A stroke of luck in misfortune, some of my brother’s classmates from the Normale school came with a flag from the city. They said, ‘Sahit, they have arrested Femi Pushkolli, they have arrested this professor, this one, and this one too,’ and he asked, ‘What happened? How?’ They said, ‘They said they were arrested, we need to go and free them.’ ‘Let’s go.’ Now, we who were at the end, now we came out first. ‘Where are we going?’ ‘We’re going to free them.’ We left the faculty and set off.
We arrived at the Grand [Hotel] there, so, deeper at the plateau. […] We stopped there because the army and the police had formed a cordon. If you tried to go, you’d be walking into fire. ‘Stop,’ we stood still, they stood still, we stood still. They started shooting from the tall buildings that were there. So we reached a fire station store, which is no longer there, but it was there at the time.
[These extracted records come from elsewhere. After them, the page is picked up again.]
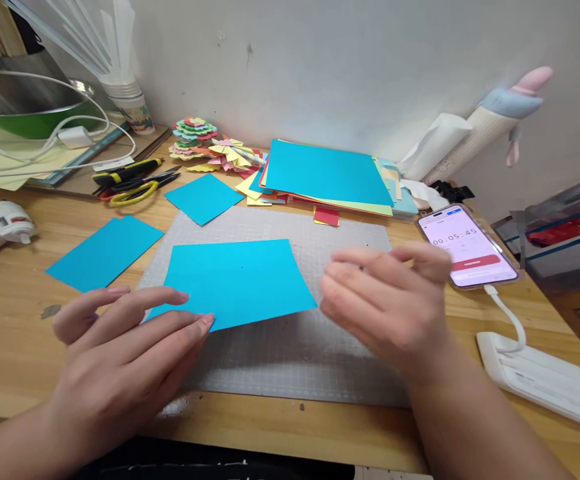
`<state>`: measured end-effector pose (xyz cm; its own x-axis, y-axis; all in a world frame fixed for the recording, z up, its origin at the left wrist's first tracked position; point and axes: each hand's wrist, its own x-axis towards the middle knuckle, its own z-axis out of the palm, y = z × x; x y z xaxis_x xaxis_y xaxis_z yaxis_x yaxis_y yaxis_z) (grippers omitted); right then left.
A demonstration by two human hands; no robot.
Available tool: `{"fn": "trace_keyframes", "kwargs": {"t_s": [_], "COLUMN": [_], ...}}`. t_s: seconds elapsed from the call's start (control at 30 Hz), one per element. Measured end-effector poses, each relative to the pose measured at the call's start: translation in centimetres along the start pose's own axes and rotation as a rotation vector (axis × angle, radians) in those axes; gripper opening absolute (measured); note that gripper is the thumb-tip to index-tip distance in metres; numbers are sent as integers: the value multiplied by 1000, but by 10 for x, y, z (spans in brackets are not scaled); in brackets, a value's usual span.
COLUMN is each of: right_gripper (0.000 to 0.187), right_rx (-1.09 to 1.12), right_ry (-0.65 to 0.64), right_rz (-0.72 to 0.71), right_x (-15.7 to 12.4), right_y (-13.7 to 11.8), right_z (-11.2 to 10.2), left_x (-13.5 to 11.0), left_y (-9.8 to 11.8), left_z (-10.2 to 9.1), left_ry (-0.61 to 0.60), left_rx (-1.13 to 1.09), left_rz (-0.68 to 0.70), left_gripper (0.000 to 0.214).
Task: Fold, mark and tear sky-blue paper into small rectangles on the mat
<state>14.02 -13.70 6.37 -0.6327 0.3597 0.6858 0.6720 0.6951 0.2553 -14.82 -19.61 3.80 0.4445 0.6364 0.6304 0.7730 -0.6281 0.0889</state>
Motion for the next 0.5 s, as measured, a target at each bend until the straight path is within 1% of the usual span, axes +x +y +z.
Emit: {"fn": "trace_keyframes", "kwargs": {"t_s": [0.07,0.1,0.13,0.17,0.2,0.23,0.27,0.33,0.37,0.43,0.5], "right_gripper": [18,17,14,9,4,8,12,7,8,13,12], "right_rx": [-48,-35,16,91,188,261,293,322,332,355,376], "right_ry": [58,72,54,9,-54,-113,-138,-128,-118,-106,-96], "right_rz": [94,146,180,186,154,104,59,21,17,10,-4], "right_x": [0,0,1,2,3,4,5,5,5,5,4], "right_y": [5,5,2,-3,-10,-18,-26,-43,-49,-58,-63], "right_z": [-3,-3,-4,-3,-1,1,3,9,11,14,15], "left_x": [-3,-5,-6,-8,-9,-9,-9,-7,-6,-2,2], "left_y": [0,-1,-1,-1,-1,-1,-1,0,2,5,10], "left_z": [2,2,3,4,4,5,5,5,5,6,6], "left_ry": [-7,-8,-6,-5,-4,1,12,39,43,40,25], "left_rx": [-4,-4,-5,-7,-9,-10,-7,2,2,-11,-44], "left_rz": [-3,-5,-8,-11,-13,-14,-18,-28,-34,-38,-11], "left_gripper": [22,23,23,23,22,22,22,21,20,17,17]}}
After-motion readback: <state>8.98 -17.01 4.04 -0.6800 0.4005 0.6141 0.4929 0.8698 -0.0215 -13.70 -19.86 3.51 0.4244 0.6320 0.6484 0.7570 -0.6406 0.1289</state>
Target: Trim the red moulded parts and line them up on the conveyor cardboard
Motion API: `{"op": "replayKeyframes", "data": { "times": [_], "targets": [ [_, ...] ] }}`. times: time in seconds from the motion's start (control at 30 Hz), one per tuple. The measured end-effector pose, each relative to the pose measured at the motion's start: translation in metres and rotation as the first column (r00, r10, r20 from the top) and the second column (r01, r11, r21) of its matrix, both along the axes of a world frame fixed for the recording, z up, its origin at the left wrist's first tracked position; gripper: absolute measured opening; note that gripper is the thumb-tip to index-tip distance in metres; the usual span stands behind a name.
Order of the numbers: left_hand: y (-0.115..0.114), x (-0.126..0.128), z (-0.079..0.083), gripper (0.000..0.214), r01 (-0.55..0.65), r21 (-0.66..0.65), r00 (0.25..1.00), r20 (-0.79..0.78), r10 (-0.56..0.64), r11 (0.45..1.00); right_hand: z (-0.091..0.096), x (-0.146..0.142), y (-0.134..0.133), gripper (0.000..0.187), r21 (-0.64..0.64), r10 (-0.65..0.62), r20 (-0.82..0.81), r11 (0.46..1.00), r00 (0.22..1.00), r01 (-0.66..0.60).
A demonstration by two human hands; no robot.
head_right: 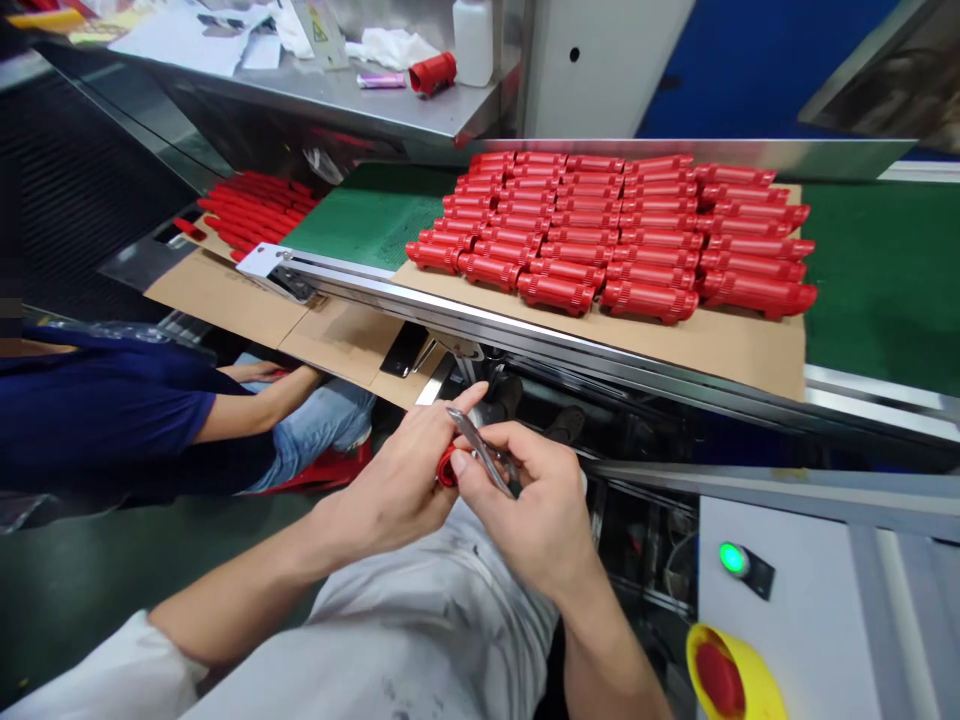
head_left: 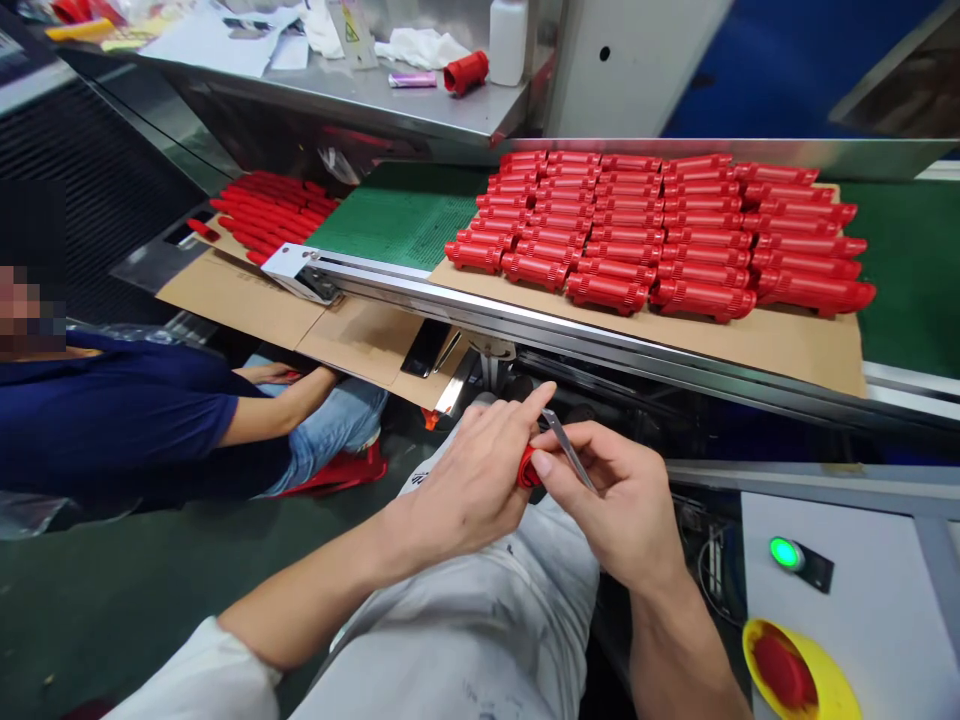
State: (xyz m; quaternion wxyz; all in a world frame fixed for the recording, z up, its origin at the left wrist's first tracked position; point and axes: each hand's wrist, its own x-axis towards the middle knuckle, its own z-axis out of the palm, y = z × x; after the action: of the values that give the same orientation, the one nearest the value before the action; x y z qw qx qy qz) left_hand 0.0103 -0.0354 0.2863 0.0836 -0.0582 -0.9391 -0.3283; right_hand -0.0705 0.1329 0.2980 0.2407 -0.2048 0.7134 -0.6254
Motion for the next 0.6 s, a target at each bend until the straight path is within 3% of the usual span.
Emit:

Beyond that, you couldn’t go any further. ‘Don’t even think about it because they will shoot for sure.’ There’s no way they would let you go to jail.
We stopped there. They started throwing flowerpots and everything from above, even shooting with guns. While I was holding the flag and talking to my brother, I suddenly felt a kind of heat here {gestures to the back of her head} and thought, something is making me feel hot, you know. To keep from falling, I leaned the flagpole on the ground. […] Someone asked, ‘Do you want to go to the hospital?’ I worked in a hospital, I said, ‘No, I’m not going tonight because I don’t know what they might do to me.’
Mejreme Shema was born in 1945 in Leletiq, Municipality of Lipjan. She graduated from the Faculty of English Language in 1969 and also studied at the Department of Albanian Language and Literature from 1970 to 1972. She began working as a teacher in 1979. She is now retired and lives with her family in Pristina.